SUPPLIED RECORDS |
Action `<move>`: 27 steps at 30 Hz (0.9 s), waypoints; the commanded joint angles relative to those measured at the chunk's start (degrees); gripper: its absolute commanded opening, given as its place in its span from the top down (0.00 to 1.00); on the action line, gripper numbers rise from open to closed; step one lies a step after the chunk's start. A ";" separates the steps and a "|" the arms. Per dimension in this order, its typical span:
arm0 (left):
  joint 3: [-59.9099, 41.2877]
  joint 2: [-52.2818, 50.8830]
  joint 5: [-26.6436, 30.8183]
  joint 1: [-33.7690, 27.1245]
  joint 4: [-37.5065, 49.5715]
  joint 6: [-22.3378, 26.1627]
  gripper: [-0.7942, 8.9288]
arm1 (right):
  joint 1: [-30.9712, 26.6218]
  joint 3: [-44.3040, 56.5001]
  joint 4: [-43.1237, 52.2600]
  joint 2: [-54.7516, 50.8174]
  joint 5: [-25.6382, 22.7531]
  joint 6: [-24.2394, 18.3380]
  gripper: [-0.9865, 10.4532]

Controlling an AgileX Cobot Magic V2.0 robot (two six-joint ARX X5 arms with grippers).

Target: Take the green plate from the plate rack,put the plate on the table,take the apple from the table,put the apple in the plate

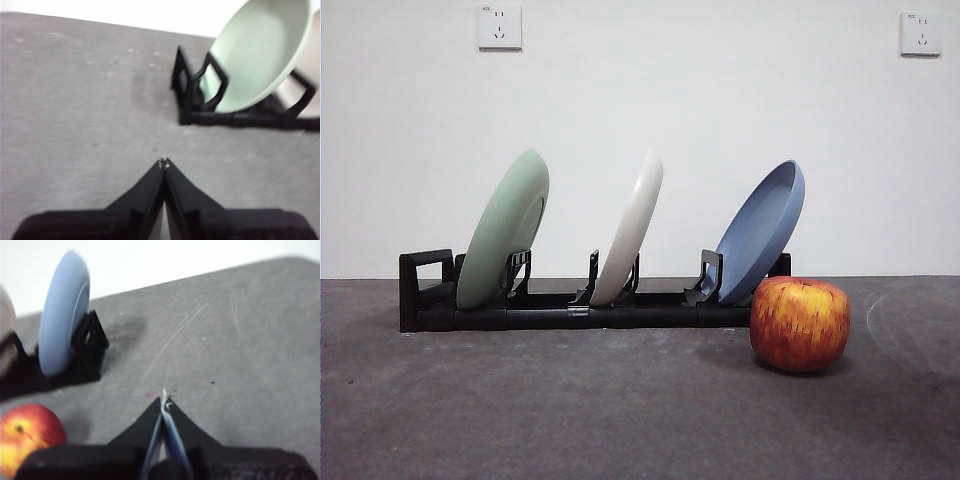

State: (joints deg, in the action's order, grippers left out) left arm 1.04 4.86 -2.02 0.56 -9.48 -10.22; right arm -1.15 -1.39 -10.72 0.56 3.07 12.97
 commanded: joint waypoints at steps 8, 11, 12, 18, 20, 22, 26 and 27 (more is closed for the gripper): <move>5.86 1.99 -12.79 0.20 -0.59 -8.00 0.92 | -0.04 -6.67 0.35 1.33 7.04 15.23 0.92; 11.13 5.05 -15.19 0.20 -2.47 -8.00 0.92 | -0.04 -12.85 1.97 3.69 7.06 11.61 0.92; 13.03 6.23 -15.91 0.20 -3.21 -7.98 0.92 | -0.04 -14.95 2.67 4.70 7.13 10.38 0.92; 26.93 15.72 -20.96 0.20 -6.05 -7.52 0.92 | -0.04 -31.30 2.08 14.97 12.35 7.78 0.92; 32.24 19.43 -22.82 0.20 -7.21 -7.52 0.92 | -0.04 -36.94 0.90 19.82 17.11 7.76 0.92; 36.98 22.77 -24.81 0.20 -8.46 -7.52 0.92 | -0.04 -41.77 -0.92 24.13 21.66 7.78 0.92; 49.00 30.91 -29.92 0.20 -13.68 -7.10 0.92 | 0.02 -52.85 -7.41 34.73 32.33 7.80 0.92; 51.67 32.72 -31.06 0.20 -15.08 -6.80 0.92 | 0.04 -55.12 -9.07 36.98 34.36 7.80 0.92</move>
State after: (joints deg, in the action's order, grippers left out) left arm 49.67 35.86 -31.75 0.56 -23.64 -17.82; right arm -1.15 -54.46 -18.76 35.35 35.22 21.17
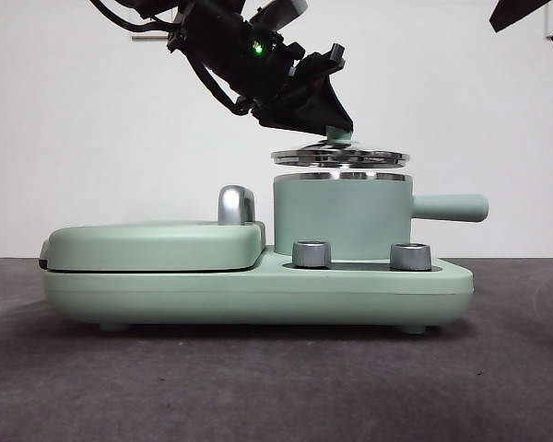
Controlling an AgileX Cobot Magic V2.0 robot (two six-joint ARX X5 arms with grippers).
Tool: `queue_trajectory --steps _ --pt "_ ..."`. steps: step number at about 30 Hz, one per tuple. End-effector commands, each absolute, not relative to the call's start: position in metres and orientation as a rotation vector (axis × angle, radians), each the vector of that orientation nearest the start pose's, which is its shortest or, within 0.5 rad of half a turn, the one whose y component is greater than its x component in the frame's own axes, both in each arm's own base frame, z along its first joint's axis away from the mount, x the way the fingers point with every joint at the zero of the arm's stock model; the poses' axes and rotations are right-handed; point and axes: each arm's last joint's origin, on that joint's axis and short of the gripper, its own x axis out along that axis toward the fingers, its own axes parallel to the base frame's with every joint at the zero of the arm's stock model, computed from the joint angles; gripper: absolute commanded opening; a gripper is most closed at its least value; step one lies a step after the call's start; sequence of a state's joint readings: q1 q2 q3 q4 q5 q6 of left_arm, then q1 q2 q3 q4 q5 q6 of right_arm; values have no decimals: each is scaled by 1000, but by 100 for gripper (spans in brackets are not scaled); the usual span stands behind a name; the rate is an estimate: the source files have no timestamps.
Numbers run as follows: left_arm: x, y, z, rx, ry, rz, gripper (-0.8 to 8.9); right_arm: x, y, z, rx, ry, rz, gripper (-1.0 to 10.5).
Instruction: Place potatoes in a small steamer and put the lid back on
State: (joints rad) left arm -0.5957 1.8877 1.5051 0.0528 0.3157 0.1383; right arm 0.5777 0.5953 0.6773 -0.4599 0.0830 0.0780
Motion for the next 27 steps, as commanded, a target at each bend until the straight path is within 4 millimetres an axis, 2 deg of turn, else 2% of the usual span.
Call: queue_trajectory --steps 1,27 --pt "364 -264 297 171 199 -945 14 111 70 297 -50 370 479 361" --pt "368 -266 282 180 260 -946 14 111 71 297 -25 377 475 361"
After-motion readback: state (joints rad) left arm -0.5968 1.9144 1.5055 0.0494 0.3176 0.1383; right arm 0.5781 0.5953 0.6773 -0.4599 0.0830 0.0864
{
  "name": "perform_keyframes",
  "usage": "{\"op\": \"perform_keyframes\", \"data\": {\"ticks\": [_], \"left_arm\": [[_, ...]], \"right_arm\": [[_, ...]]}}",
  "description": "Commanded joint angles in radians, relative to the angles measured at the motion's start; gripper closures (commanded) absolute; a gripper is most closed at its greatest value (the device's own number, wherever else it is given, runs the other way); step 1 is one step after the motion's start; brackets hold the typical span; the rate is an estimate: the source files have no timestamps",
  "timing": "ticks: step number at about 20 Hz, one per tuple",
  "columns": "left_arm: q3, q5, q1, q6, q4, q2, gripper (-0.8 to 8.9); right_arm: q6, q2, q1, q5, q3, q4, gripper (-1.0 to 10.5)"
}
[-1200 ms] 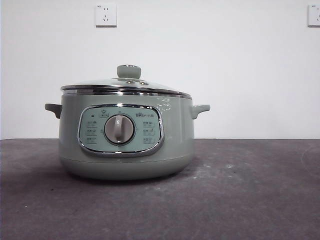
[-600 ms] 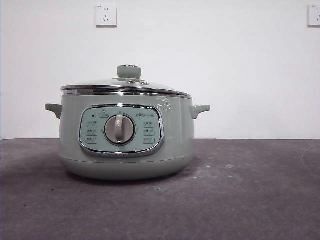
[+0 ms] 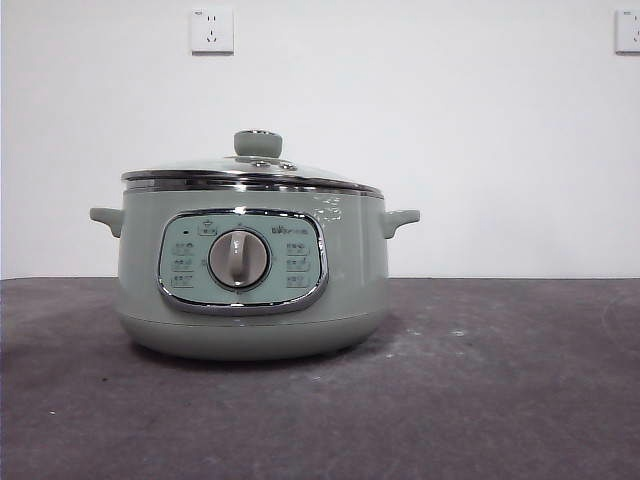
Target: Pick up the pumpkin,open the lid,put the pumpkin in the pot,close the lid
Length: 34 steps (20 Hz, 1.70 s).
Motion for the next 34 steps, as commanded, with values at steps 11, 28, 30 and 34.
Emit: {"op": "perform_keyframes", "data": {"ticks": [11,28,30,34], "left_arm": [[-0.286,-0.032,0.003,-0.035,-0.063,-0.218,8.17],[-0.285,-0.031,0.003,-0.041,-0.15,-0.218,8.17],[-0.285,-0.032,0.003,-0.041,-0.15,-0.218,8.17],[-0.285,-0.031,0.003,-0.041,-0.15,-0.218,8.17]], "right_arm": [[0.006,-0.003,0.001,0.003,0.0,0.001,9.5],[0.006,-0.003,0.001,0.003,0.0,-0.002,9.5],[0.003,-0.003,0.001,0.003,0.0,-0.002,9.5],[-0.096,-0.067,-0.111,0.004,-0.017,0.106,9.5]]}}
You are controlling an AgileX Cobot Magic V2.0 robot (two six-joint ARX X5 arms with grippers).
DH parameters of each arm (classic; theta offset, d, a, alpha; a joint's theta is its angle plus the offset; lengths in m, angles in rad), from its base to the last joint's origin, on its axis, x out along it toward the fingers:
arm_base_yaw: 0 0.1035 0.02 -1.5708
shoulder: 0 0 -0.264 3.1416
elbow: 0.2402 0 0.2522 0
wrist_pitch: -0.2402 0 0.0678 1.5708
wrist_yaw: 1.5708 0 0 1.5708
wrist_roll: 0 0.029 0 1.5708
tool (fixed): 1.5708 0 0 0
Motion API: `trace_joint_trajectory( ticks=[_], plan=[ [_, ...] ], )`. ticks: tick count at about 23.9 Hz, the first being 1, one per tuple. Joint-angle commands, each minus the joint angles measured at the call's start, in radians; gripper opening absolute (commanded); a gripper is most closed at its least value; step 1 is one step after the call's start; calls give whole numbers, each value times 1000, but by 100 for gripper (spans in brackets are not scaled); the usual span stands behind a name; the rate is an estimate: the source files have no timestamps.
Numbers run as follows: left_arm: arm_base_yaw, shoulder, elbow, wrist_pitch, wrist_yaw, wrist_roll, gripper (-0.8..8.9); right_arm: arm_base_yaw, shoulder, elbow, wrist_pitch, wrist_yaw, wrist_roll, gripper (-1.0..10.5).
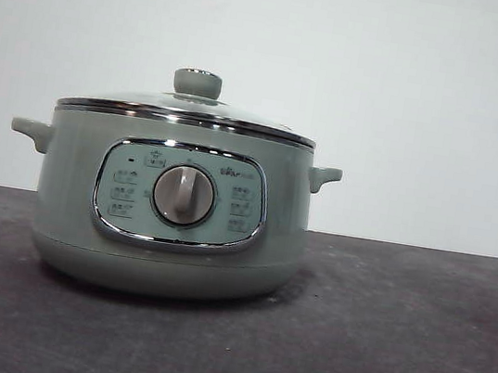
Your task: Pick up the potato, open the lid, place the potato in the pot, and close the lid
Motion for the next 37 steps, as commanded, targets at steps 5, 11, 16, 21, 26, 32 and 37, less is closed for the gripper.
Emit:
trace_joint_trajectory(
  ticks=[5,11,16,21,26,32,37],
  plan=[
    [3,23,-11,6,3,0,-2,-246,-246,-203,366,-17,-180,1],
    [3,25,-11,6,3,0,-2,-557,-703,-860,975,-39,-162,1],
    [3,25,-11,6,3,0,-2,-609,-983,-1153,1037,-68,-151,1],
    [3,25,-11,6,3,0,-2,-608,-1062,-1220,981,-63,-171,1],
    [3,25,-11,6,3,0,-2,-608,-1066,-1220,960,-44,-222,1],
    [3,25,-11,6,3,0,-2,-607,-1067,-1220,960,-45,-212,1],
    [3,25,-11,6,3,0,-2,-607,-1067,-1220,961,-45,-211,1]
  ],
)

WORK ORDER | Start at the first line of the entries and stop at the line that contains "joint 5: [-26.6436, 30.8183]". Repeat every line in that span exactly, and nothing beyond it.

REPLY TO THE TASK |
Action `<move>`: 27 steps at 30 Hz (0.9 s), waypoints; the commanded joint angles relative to those measured at the chunk's start (degrees); gripper: its absolute commanded opening, given as its place in its span from the top down (0.00 to 1.00); on the action line, gripper numbers rise from open to closed; step one lies a step after the chunk's start. A ";" separates the steps and a "|" the arms. Per dimension in this order, its typical span:
arm0 (left):
  joint 3: [-59.9099, 41.2877]
  joint 2: [-52.2818, 50.8830]
  joint 5: [-26.6436, 30.8183]

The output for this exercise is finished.